Published online Jan 16, 2018. doi: 10.4253/wjge.v10.i1.37
Peer-review started: July 28, 2017
First decision: September 11, 2017
Revised: November 4, 2017
Accepted: November 19, 2017
Article in press: November 20, 2017
Published online: January 16, 2018
Processing time: 172 Days and 10.7 Hours
To investigate the impact of endoscopic ultrasound-guided fine-needle aspiration (EUS-FNA) and positron emission tomography-computed tomography (PET-CT) in the nodal staging of upper gastrointestinal (GI) cancer in a tertiary referral centre.
We performed a retrospective review of prospectively recorded data held on all patients with a diagnosis of upper GI cancer made between January 2009 and December 2015. Only those patients who had both a PET-CT and EUS with FNA sampling of a mediastinal node distant from the primary tumour were included. Using a positive EUS-FNA result as the gold standard for lymph node involvement, the sensitivity, specificity, positive and negative predictive values (PPV and NPV) and accuracy of PET-CT in the staging of mediastinal lymph nodes were calculated. The impact on therapeutic strategy of adding EUS-FNA to PET-CT was assessed.

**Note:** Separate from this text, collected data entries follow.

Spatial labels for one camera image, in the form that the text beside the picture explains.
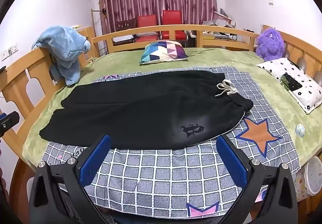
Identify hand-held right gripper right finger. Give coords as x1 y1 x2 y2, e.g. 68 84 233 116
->
216 136 298 224

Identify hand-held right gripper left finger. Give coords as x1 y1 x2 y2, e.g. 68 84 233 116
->
29 134 114 224

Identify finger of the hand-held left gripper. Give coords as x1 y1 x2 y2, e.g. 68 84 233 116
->
0 111 20 137

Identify black pants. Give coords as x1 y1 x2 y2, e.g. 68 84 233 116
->
39 70 254 150

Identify grey checkered star blanket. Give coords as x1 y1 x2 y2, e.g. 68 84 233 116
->
41 67 301 224

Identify small light blue toy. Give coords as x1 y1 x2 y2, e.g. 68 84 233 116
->
295 123 306 137

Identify white star print bin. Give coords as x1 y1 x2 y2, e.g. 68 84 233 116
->
295 156 322 202

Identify blue plush elephant toy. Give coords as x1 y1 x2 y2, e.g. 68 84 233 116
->
31 25 91 86

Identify green bed sheet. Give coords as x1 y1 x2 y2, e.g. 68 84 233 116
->
21 46 322 166

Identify white floral pillow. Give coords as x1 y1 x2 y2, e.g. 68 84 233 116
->
256 57 322 114

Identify purple plush toy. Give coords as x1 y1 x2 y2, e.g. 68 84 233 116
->
255 26 286 62

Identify colourful triangle pattern pillow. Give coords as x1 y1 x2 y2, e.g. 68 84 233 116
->
139 40 189 65

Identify pile of cardboard clutter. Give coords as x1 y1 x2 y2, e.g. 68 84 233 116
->
201 8 237 38

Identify dark wooden chair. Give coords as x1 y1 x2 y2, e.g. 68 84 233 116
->
116 18 137 43

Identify wooden coat rack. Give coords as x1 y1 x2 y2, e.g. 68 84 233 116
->
91 0 108 36

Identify red chair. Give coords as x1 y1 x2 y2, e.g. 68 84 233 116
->
137 15 159 42
161 10 187 41

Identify white wall switch panel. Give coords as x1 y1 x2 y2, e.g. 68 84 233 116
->
0 43 19 61

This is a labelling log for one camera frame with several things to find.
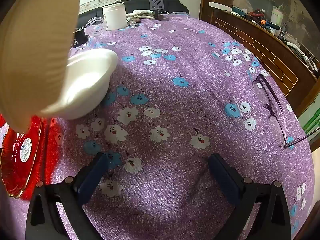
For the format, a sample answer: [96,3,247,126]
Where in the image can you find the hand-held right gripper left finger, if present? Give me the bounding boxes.
[26,152,110,240]

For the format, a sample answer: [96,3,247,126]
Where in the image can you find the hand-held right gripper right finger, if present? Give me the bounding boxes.
[209,153,292,240]

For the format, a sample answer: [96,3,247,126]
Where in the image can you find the red glass plate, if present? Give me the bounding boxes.
[0,115,45,200]

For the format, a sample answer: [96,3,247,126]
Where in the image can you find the white deep bowl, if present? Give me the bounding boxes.
[37,48,118,120]

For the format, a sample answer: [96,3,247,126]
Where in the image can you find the beige ribbed bowl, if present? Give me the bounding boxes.
[0,0,81,133]

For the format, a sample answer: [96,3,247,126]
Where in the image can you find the purple floral tablecloth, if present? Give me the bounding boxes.
[0,12,316,240]

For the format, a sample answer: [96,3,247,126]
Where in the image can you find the wooden cabinet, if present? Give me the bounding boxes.
[200,0,320,105]

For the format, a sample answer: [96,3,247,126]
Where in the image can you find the white plastic jar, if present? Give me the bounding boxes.
[102,2,126,31]

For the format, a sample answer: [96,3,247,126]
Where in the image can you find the white plastic jug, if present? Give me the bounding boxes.
[271,5,284,28]

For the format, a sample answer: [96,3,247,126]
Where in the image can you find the white cloth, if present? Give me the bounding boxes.
[126,9,157,23]

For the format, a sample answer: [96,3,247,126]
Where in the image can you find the black sofa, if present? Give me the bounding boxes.
[75,0,191,30]

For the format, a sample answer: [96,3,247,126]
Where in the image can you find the grey phone stand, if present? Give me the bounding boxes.
[149,0,165,20]

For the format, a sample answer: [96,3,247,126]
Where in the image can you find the green bamboo wall sticker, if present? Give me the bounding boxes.
[301,112,320,134]

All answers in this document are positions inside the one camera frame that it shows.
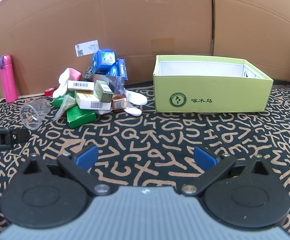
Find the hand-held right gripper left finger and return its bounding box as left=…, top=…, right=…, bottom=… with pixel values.
left=20, top=144, right=111, bottom=197

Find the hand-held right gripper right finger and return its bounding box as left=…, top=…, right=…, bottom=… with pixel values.
left=180, top=145, right=273, bottom=197

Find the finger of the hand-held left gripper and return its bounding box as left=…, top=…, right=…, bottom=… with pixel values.
left=8, top=128, right=30, bottom=144

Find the white barcode medicine box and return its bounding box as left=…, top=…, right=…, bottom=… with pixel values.
left=75, top=91, right=112, bottom=111

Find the light green shoe box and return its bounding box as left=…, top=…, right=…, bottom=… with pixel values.
left=152, top=54, right=274, bottom=113

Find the white glove with pink cuff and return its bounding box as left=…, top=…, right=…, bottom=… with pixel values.
left=52, top=67, right=82, bottom=98

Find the steel wool scourer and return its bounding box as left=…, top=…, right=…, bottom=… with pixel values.
left=83, top=65, right=97, bottom=82

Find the clear plastic cup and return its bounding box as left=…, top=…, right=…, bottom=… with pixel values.
left=20, top=99, right=51, bottom=131

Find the clear plastic wrapper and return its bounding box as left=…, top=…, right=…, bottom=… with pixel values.
left=53, top=95, right=77, bottom=121

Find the red tape roll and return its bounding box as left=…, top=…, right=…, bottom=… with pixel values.
left=44, top=87, right=58, bottom=97

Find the pink thermos bottle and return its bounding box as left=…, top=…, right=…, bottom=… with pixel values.
left=0, top=54, right=19, bottom=104

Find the black patterned mat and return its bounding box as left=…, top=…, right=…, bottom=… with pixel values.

One hundred and twenty one patients were included. Sixty nine patients had a diagnosis of oesophageal adenocarcinoma (Thirty one of whom were junctional), forty eight had oesophageal squamous cell carcinoma and four had gastric adenocarcinoma. The FNA results were inadequate in eleven cases and the PET-CT findings were indeterminate in two cases, therefore thirteen patients (10.7%) were excluded from further analysis. There was concordance between PET-CT and EUS-FNA findings in seventy one of the remaining one hundred and eight patients (65.7%). The sensitivity, specificity, PPV and NPV values of PET-CT were 92.5%, 50%, 52.1% and 91.9% respectively. There was discordance between PET-CT and EUS-FNA findings in thirty seven out of one hundred and eight patients (34.3%). MDT discussion led to a radical treatment pathway in twenty seven of these cases, after the final tumour stage was altered as a direct consequence of the EUS-FNA findings. Of these patients, fourteen (51.9%) experienced clinical remission of a median of nine months (range three to forty two months).

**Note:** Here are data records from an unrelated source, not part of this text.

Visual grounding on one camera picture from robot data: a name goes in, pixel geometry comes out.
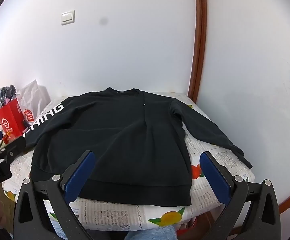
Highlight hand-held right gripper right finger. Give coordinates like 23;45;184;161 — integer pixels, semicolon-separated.
199;151;280;240

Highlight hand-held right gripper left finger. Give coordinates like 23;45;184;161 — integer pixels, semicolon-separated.
13;150;96;240

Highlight black sweater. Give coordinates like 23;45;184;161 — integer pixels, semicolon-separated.
22;87;253;207

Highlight red paper bag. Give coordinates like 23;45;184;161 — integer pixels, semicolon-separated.
0;97;26;143

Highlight fruit printed tablecloth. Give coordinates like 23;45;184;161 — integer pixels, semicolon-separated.
3;91;257;233

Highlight grey plaid cloth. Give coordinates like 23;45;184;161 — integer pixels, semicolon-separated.
0;84;17;110

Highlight white plastic shopping bag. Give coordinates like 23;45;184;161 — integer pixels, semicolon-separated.
16;79;51;130

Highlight person's blue jeans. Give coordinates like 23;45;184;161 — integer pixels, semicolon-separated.
125;226;178;240

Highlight brown wooden door frame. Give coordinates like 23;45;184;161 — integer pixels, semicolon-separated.
187;0;208;103

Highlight white light switch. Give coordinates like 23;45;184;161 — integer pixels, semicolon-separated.
60;10;76;26

EUS-FNA leads to altered staging of upper GI cancer, resulting in more patients receiving radical treatment that would have been the case using PET-CT staging alone.

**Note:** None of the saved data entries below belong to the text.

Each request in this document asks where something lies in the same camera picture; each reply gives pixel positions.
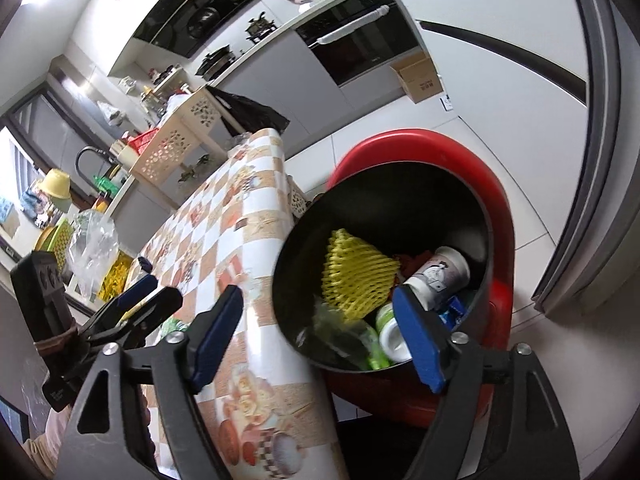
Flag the large light green bottle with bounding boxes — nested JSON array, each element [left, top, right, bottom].
[[369, 302, 413, 368]]

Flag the cardboard box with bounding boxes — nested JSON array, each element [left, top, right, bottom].
[[389, 51, 445, 105]]

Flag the yellow shiny packet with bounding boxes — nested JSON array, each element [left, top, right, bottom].
[[97, 252, 133, 301]]

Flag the printed paper cup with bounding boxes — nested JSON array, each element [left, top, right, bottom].
[[407, 246, 471, 311]]

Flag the black trash bin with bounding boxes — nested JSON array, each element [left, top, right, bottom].
[[272, 161, 497, 376]]

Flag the yellow foam fruit net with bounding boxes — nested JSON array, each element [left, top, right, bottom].
[[322, 228, 401, 321]]

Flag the person's left forearm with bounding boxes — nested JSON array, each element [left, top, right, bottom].
[[25, 405, 73, 478]]

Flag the yellow plastic bowl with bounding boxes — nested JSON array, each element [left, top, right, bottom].
[[37, 169, 72, 200]]

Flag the beige perforated plastic cart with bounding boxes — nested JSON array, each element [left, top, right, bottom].
[[131, 85, 241, 196]]

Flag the blue packet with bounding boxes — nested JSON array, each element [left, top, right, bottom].
[[440, 295, 468, 331]]

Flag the black garbage bag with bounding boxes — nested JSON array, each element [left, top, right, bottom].
[[205, 85, 291, 133]]

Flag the black range hood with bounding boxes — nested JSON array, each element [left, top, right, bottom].
[[132, 0, 271, 58]]

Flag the white upper cabinets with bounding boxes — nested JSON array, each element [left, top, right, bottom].
[[70, 0, 201, 76]]

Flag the red plastic stool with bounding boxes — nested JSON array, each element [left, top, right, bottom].
[[327, 129, 516, 428]]

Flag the black wok with lid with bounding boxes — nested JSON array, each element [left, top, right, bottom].
[[195, 45, 238, 78]]

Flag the checkered patterned tablecloth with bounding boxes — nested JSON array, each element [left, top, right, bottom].
[[127, 129, 351, 480]]

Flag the clear plastic bag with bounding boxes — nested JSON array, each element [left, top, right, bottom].
[[65, 210, 121, 301]]

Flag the red plastic basket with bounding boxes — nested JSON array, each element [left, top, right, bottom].
[[127, 129, 161, 156]]

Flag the black built-in oven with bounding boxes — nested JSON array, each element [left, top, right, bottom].
[[295, 0, 426, 88]]

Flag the black pot with handle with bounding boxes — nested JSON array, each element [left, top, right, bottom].
[[245, 12, 278, 43]]

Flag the black kitchen faucet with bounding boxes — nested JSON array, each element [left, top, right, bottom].
[[75, 146, 121, 186]]

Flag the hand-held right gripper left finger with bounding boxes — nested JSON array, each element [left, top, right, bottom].
[[56, 284, 245, 480]]

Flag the green wavy sponge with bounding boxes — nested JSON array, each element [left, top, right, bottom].
[[159, 316, 191, 336]]

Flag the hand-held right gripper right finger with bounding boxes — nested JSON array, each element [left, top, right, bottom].
[[392, 284, 581, 480]]

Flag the yellow plastic basket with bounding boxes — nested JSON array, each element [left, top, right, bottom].
[[35, 220, 76, 273]]

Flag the white refrigerator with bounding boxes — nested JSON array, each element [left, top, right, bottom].
[[385, 0, 601, 241]]

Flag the red plastic bag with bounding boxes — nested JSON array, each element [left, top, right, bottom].
[[395, 252, 431, 281]]

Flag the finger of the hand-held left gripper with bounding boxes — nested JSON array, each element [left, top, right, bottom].
[[80, 274, 159, 341], [82, 287, 183, 361]]

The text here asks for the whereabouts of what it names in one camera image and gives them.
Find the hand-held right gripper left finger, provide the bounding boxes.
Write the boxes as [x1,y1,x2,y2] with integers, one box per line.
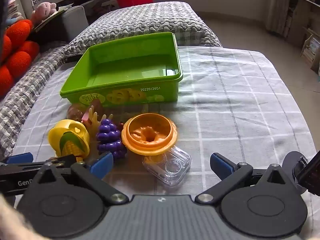
[30,152,129,204]

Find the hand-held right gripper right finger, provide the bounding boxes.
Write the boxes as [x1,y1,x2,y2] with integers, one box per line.
[195,152,300,204]

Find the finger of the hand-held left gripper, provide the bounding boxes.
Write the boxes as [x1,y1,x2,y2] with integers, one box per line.
[0,152,34,166]
[44,154,77,168]

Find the toy corn cob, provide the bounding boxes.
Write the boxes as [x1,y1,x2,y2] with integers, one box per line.
[59,131,85,158]

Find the purple toy grapes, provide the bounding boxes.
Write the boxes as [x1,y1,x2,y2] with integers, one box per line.
[96,119,127,160]

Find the yellow toy cup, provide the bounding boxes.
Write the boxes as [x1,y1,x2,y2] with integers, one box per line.
[47,120,90,159]

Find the clear plastic case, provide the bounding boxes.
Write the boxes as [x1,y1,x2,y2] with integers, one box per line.
[142,146,192,187]

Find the orange plastic toy mould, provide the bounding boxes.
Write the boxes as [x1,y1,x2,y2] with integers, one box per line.
[121,113,178,160]

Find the green plastic box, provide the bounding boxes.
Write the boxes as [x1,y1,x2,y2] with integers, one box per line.
[59,32,184,107]

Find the beige fuzzy sleeve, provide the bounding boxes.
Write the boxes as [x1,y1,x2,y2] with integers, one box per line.
[0,192,38,240]

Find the beige toy coral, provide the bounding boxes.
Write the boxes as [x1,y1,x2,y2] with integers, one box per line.
[87,105,114,138]

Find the grey checked sheet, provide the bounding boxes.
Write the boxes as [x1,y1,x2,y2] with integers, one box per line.
[12,46,318,230]

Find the orange plush cushion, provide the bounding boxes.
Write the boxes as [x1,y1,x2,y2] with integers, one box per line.
[0,19,40,98]

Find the blue plush toy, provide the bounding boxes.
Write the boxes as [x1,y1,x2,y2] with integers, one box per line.
[5,16,25,26]

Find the grey cushion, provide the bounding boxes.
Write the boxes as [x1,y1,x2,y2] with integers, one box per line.
[61,5,89,42]

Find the open book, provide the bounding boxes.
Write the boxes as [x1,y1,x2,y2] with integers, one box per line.
[34,3,74,33]

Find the stack of books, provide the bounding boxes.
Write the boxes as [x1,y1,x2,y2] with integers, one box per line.
[7,0,22,18]

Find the pink plush toy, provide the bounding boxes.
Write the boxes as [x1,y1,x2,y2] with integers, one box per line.
[30,2,57,25]

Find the grey quilted blanket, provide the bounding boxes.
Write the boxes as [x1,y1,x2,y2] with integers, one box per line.
[0,1,223,155]

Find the grey curtain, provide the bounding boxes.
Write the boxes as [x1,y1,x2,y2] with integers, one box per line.
[265,0,292,33]

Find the storage shelf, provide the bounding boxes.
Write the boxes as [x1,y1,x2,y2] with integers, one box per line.
[287,0,320,75]

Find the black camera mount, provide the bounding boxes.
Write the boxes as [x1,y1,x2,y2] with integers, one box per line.
[282,150,320,197]

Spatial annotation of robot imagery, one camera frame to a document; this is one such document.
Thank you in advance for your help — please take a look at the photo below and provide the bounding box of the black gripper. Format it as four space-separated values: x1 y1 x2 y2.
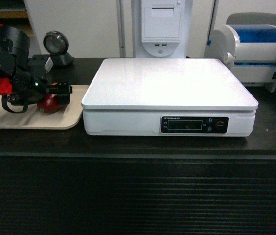
7 72 73 106

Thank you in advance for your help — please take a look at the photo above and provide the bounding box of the dark red mango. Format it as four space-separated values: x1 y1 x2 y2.
37 94 67 114

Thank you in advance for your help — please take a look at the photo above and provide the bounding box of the white checkout scale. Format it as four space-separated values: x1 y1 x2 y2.
82 58 258 137

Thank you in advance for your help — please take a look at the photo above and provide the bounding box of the black ribbed checkout counter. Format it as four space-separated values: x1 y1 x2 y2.
0 57 276 235

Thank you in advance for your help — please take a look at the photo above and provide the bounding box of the beige plastic tray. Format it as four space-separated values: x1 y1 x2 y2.
0 85 88 130

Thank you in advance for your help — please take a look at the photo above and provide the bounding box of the black barcode scanner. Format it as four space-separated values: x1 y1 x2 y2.
43 31 74 68

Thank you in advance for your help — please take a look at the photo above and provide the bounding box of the white receipt printer terminal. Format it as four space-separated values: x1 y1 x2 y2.
131 0 193 58

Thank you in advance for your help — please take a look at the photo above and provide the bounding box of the white blue label printer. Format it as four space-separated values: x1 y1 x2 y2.
205 12 276 92

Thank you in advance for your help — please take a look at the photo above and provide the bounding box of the black cable loop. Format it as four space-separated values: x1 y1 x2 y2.
1 94 30 114

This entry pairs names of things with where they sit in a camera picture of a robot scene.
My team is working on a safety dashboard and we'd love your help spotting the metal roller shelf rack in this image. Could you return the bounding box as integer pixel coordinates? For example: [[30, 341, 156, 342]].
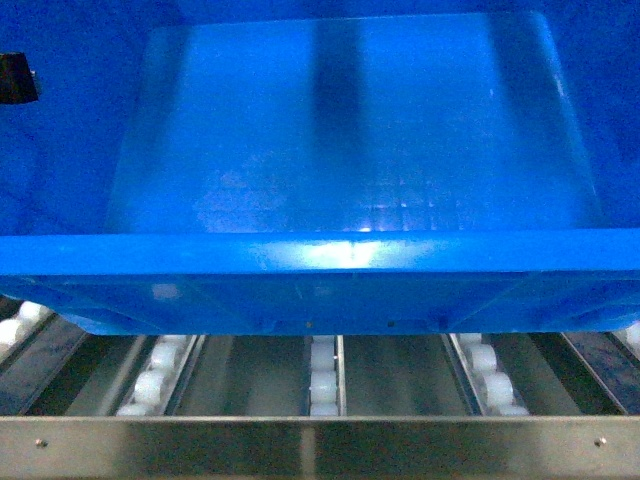
[[1, 299, 639, 479]]

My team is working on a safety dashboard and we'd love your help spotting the black gripper finger in crate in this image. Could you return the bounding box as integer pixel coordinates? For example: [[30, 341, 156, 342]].
[[0, 52, 39, 104]]

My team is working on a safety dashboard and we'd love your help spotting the blue plastic crate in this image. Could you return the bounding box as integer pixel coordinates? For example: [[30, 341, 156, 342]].
[[1, 1, 639, 336]]

Core tip: We have found that positron emission tomography-computed tomography (PET-CT) in the setting of upper gastrointestinal cancer has a high sensitivity and negative predictive value, but has poor specificity and positive predictive value for the detection of malignant mediastinal lymph nodes. This could lead to many patients being over-staged by PET-CT alone. The use of endoscopic ultrasound-guided fine-needle aspiration of mediastinal nodes results in more patients being offered radical therapy.